Count, please, the lines in the listing below that contain "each", and reply with the count only.

DATA BLOCK.
---*---
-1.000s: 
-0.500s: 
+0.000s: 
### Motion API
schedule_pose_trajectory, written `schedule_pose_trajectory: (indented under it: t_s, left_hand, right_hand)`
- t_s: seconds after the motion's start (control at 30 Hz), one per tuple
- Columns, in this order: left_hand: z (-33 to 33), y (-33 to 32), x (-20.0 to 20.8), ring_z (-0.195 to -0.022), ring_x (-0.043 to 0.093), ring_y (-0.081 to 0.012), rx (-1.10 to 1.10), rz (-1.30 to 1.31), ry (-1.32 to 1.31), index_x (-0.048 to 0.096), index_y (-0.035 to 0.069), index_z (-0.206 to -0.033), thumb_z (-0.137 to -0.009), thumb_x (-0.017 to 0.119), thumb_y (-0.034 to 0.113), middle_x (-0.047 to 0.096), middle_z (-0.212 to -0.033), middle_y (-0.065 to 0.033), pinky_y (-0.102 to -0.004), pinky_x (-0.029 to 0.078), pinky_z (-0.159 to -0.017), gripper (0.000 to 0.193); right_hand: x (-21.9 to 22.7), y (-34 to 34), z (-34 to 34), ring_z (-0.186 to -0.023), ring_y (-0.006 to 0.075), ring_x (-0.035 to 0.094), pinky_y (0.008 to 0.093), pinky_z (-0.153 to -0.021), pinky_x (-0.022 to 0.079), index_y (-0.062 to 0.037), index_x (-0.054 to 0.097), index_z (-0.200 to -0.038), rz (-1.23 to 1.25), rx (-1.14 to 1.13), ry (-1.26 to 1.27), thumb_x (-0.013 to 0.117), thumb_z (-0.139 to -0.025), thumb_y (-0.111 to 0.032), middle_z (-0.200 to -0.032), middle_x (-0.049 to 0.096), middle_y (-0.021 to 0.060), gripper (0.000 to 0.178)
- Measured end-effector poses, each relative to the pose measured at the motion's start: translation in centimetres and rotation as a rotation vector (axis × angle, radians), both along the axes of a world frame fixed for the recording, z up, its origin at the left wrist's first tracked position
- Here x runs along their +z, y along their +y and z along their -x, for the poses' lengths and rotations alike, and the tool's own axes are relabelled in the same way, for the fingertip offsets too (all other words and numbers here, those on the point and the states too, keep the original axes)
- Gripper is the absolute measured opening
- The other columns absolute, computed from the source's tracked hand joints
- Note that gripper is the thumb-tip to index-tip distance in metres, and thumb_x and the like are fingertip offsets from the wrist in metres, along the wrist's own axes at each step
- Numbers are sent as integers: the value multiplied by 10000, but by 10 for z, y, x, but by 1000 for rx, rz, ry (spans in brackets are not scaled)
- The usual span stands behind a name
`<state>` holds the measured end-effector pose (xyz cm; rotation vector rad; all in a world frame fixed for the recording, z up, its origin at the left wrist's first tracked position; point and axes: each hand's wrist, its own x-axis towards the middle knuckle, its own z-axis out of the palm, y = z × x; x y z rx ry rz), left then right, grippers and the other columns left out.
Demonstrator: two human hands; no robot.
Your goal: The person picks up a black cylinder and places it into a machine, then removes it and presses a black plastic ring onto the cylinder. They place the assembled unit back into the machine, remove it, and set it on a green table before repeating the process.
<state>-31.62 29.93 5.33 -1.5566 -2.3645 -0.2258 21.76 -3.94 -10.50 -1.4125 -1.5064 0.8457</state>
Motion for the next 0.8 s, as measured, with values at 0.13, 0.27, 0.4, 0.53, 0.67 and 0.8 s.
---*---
RESPONSE AREA. 3